A clandestine crackdown on a program big companies use to bring international talent to the U.S. is underway, according to Seattle immigration attorney Tahmina Watson. It has to do with the H-1B visa, which helps employers hire foreign-born workers for high-skilled, high-paid jobs.

“In the last two months there’s been a seismic shift in how visas are being approved,” she said during an event at Remitly’s Seattle office Wednesday. The company convened members of the tech community and advocates for a discussion on immigration reform, tied to broader protests and events across the country.

Watson said that there “will likely be about 40 percent denials in this year’s H-1B cap and that’s going to have a big shape in how next year’s visa activities happen.”

“Businesses are going to be impacted quite drastically and if it’s not apparent yet, it will be apparent next year,” she said.

Watson represents corporate clients that use the H-1B and she is the author of The Startup Visa: Key to Job Growth and Economic Prosperity in America.
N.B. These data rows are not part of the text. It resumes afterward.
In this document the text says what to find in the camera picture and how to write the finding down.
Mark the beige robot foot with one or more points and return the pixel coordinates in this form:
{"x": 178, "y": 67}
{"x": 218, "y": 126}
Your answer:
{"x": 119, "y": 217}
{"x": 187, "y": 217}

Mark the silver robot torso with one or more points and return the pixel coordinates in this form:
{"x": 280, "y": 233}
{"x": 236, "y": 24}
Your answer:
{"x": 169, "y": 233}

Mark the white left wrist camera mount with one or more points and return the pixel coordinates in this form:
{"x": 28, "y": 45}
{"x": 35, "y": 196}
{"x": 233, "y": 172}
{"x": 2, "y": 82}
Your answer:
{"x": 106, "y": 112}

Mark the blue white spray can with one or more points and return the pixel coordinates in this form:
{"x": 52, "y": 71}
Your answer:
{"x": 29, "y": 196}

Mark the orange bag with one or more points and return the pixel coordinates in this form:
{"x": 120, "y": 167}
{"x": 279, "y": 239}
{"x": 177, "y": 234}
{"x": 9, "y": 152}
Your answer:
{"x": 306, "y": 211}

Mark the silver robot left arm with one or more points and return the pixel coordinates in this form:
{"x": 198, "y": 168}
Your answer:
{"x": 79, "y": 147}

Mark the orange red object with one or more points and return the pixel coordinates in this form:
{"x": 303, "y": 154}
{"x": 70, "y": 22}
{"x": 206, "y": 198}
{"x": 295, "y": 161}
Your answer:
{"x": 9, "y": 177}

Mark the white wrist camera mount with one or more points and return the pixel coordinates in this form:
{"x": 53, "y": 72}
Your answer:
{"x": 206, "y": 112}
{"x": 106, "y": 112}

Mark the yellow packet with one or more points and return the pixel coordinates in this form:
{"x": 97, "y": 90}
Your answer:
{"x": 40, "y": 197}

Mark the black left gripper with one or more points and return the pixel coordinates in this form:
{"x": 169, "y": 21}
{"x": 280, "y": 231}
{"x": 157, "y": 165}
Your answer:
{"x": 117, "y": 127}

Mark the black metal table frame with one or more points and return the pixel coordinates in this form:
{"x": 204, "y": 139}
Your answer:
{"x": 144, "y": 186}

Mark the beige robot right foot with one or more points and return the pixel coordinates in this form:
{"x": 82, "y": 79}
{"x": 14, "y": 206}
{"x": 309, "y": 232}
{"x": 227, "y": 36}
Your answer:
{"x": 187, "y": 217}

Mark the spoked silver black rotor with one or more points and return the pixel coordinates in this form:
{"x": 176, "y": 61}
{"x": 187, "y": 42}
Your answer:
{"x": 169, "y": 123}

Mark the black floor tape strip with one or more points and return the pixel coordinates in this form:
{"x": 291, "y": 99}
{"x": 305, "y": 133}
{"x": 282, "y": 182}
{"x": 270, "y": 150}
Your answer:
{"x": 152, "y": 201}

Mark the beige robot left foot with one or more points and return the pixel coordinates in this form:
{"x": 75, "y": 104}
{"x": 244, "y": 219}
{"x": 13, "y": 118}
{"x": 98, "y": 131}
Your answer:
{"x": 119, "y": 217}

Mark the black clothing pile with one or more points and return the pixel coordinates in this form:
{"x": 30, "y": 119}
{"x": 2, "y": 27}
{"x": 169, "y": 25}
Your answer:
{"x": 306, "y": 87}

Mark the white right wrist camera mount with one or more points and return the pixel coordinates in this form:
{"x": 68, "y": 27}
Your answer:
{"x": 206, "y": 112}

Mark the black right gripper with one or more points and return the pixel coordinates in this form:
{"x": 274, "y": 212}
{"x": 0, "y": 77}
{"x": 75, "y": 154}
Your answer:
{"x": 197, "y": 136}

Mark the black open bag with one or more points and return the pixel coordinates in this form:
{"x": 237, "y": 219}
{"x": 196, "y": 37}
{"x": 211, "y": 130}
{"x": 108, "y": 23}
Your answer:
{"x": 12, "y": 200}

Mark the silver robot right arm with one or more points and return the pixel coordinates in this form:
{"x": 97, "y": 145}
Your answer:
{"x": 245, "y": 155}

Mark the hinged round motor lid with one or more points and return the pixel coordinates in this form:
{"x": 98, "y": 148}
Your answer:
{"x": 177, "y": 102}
She has been witnessing the decline in H-1B approvals first hand — and she’s not the only one.

Immigration attorney Lola Zakharova. (Photo by Cass Redstone)

Lola Zakharova, another Seattle immigration attorney who works with corporate clients, told GeekWire “the USCIS started challenging H-1Bs which would have no problem being approved in the past.”
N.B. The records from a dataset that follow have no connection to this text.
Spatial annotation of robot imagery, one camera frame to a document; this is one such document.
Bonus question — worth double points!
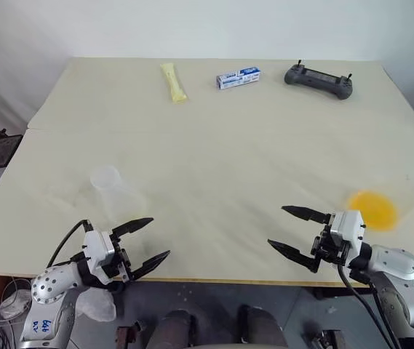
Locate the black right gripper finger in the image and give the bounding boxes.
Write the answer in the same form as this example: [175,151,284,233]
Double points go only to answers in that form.
[281,204,334,225]
[267,238,319,274]

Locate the dark rounded shape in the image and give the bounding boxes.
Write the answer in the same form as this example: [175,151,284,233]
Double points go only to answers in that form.
[154,308,198,349]
[236,304,290,349]

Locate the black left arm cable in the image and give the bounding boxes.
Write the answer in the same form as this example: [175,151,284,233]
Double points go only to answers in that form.
[46,219,95,272]

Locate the blue and white carton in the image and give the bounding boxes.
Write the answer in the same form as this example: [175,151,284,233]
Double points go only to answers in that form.
[215,65,260,92]

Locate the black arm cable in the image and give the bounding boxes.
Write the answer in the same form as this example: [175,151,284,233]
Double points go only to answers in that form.
[336,262,401,349]
[46,219,95,272]

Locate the white floor cables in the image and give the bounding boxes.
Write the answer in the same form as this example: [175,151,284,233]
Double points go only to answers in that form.
[0,275,33,349]

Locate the grey handheld remote controller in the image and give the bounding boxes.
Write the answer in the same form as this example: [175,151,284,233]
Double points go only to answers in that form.
[283,59,356,101]

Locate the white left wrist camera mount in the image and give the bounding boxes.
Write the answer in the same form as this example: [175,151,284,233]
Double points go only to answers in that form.
[81,229,116,286]

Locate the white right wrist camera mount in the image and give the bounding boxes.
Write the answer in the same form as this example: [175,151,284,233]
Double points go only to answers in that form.
[329,209,367,252]

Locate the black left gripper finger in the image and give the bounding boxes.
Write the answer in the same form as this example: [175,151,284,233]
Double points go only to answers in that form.
[130,249,172,281]
[111,217,155,239]

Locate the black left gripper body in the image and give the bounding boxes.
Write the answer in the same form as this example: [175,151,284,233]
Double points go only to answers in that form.
[100,233,135,289]

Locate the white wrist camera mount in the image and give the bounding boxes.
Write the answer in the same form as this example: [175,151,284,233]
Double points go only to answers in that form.
[329,209,367,252]
[81,229,116,286]

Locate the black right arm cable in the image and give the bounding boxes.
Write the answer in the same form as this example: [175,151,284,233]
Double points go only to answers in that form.
[336,262,401,349]

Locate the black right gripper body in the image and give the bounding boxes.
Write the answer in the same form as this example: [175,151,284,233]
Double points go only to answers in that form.
[311,222,352,267]

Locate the white plastic bag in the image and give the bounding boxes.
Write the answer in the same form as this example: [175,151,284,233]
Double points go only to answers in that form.
[74,286,118,324]

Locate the yellow sachet packet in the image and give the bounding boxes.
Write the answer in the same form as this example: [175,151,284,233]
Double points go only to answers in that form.
[159,63,190,105]
She said the immigration agency is rejecting more applications, claiming that they are not really “specialty occupations” or the wage level is not commensurate with the complexity of the role.

In April, President Donald Trump issued an executive order titled “Buy American, Hire American,” asking the Departments of Labor, Justice, Homeland Security and State to suggest policies to reduce fraud and abuse of the H-1B visa. Zakharova says the spike in H-1B rejections is tied to this executive order.

“The challenges are equally frustrating for employees and employers who are anxious about the uncertainty of the outcome,” she said. “The employees fear having to leave the country and lives they have built in the U.S., and employers losing their valuable talent which may stall projects and contracts. This is not a healthy environment.”

But not everyone in the tech community is so bearish on the executive order. Many have called for reforms to curb abuse of the H-1B by so-called “outsourcing firms,” companies that flood the program’s lottery system with as many applications as possible to win a high percentage of visas and then contract workers’ services out to other companies

Microsoft CEO Satya Nadella said he welcomed reforms to the program in an interview after Trump issued the executive order.

“I think the H-1B review is … a good thing because I think every country should look at their immigration policy and in this case, it’s about American competitiveness,” he said. “Ultimately, it’s about high-skill labor and a review that says there is the right use of [the H-1B] and misuses of it and we promote more the right uses of it, all the better for American competitiveness. At least at Microsoft, when we think about H-1B, it’s mostly about high-skilled labor that allows us, an American company, to be globally competitive.”